Abstract

Intranodal schawnomas are extremely rare. Just a few cases have been described before. Clinical presentation comprises not only symptomatic mass in several anatomical body parts, but also, they can be found during analysis of surgical specimens resected for other reasons. The report is based on the case of an 80-year-old patient who underwent to right hemicolectomy for an adenocarcinoma. The histopathologic analysis revealed one mesenteric intranodal schwannoma in the surgical specimen. The diagnosis was confirmed by immunohistochemistry with positive result for vimentin and S100 protein. Less than 12 cases have been reported in the literature before. The findings pointed out our patient as, one of these few reported with such diagnosis.

INTRODUCTION

Intranodal schawnomas are extremely rare and just a few cases have been described before. Clinical presentation comprises a symptomatic mass in several anatomical regions, but they can also be found during analysis of surgical specimens resected for other reasons. The report is based on the case of an 80-year-old patient who was underwent to right hemicolectomy for an adenocarcinoma.

CASE REPORT

An 80-year-old female patient, with personal history of intellectual development retardation, without other associated pathologies. Besides she had been diagnosed with right colon adenocarcinoma, during the study of anemia. The extension study with thoracoabdominal computed tomography scan showed no signs of local or distant disease from the primary tumor. A laparoscopic right hemicolectomy with latero-lateral anastomosis was performed. Postoperative discoursed uncomplicated and the patient was discharged on the fifth day. Histopathological analysis of the surgical specimen revealed the confirmation of a low-grade adenocarcinoma, infiltrating perintestinal fat without evidence of serosa affectation (T3). For the rest of the specimen examination, 12 perintestinal lymph nodes were observed, 10 of them with normal macroscopic and microscopic characteristics. The two others instead showed whitish coloring and increased consistency, highly suspicious of involvement of primary adenocarcinoma, with a total size of 7 mm. One of them actually corresponded to a metastatic node (N1a). The second, however, was microscopically constituted by a spindle cell proliferation without atypia, mitosis or necrosis, displacing the normal lymphatic tissue toward periphery (Fig. 1). We also had positive result after immunohistochemical study for vimentin and protein S100, and a negative one for actin, desminia, CD34 and CD117, all of this was compatible with intranodal schwannoma (Fig. 2).
Mesenteric node tumor microscopically constituted by a spindle cell proliferation without atypia, mitosis or necrosis, displacing the normal limphatic tissue toward periphery.
Figure 1:

Mesenteric node tumor microscopically constituted by a spindle cell proliferation without atypia, mitosis or necrosis, displacing the normal limphatic tissue toward periphery.

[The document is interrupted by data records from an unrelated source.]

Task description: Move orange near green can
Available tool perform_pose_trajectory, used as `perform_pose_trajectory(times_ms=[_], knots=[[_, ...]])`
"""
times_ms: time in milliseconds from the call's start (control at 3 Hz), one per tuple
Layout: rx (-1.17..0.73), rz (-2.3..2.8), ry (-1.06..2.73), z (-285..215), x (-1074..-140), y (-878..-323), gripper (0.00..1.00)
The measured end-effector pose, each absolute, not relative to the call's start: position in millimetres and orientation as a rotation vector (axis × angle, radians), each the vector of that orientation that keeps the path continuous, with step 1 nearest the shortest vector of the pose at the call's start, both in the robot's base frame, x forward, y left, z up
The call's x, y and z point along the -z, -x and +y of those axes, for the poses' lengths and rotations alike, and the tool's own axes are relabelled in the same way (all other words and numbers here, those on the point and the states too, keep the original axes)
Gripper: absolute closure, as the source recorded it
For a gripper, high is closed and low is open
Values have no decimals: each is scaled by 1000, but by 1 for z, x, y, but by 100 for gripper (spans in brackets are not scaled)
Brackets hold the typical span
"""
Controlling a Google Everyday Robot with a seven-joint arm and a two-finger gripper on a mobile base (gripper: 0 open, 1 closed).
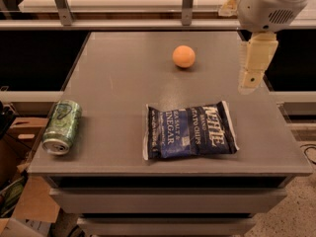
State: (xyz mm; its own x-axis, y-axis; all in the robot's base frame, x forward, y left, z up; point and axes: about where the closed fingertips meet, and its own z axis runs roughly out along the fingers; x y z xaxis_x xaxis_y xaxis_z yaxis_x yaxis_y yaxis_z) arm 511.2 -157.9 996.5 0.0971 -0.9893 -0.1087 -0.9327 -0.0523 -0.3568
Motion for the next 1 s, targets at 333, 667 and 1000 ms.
perform_pose_trajectory(times_ms=[333, 667, 1000], knots=[[237, 1894, 2020, -159, -995, -513, 0], [203, 1892, 1942, -161, -985, -538, 0], [120, 1866, 1849, -157, -972, -585, 0]])
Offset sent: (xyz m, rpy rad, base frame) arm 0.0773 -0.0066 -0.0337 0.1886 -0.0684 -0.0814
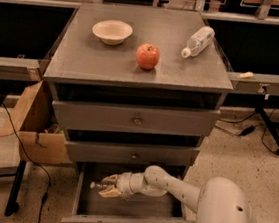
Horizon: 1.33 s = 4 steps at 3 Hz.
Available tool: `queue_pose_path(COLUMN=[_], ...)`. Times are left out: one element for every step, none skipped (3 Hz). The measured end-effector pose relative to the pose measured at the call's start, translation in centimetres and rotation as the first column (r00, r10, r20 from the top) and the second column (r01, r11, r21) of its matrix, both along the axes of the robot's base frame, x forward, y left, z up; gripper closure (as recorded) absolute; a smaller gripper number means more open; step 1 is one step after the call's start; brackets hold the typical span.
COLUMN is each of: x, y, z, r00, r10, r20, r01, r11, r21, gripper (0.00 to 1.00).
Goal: Place water bottle into bottom drawer
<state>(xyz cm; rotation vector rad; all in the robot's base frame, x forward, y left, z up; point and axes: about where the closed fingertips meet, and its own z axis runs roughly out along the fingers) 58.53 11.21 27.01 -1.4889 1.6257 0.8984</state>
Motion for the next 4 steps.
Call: queue_pose_path(x=[0.6, 1.0, 0.6, 0.6], y=[0.0, -0.4, -1.4, -1.4], z=[-1.9, -3.0, -3.7, -3.7], r00=[1.0000, 1.0000, 1.0000, 1.0000], r10=[0.003, 0.004, -0.005, -0.005], r20=[-0.007, -0.007, -0.007, -0.007], r01=[-0.003, -0.004, 0.005, 0.005], r11=[1.000, 0.999, 0.999, 0.999], r21=[0.028, 0.049, 0.050, 0.050], gripper=[0.51, 0.20, 0.00, 0.00])
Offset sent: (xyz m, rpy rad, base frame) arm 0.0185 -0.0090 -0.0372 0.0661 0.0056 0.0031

Positive result after immunohistochemical study for vimentin and protein S100, compatible with intranodal schwannoma.
Figure 2:

Positive result after immunohistochemical study for vimentin and protein S100, compatible with intranodal schwannoma.

DISCUSSION

Schwannomas are benign neurogenic tumors that originate from Schwann cells. These cells constitute the myelin sheath covering neuronal axons. Lymphatic affectation (within lymph nodes) is extremely rare and poorly described in the literature. The lesions to beware of in the differential diagnosis are: metastatic tumor cells, including spindle cell sarcoma, spindle cell carcinoma and melanomas.

Among the benign lesions, the most important distinction must be made with the miofibroblastoma, whose characteristics include hemorrhage focuses and areas of starry arranged collagen. While miofibroblastomas show a positivity result for actin immunohistochemistry, they do not do it for S100 protein, whose positivity is strongly linked to the schwannomas. In our case, the immunohistochemical consistently oriented in the direction of these latter.

It was reported just one case before by Piana, of mesenteric lymph node affectation by schawnnoma in a piece of colonic resection [1]. Remaining reports describe tumors located in retroperitoneal nodes, thoracic region, groin location or neck mass relative to growth lymph nodes [210]. In our case, as in the rest of the consulted case reports, lymph node involvement by schwannoma, could not be identified until the histopathological analysis are completed, either preoperative extension studies or macroscopic study of the surgical specimen, could suspect lymph node involvement by this tumor, because, there are not specific characteristics that could make it suspicious. It is also noteworthy that such lymph node involvement occurred in a different one from the affected by adenocarcinoma metastasis.

These tumors are often discovered as an incidental finding. Intranodal schawnomas are extremely rare and <12 cases have been previously described in the literature. The origin of those remains unknown; therefore, as far as our review is concerned, there are not currently theories that could explain lymphatic localization. On the other hand, we have to notice that this type of diagnosis, although anecdotal by its infrequency, highlights the importance of correct microscopic evaluation of lymphatic tissue, included in the pieces of surgical, beyond their macroscopic appearance, because it has not only diagnostic importance, as in our case, but also implications in staging and subsequent treatment if malignant lesions are present.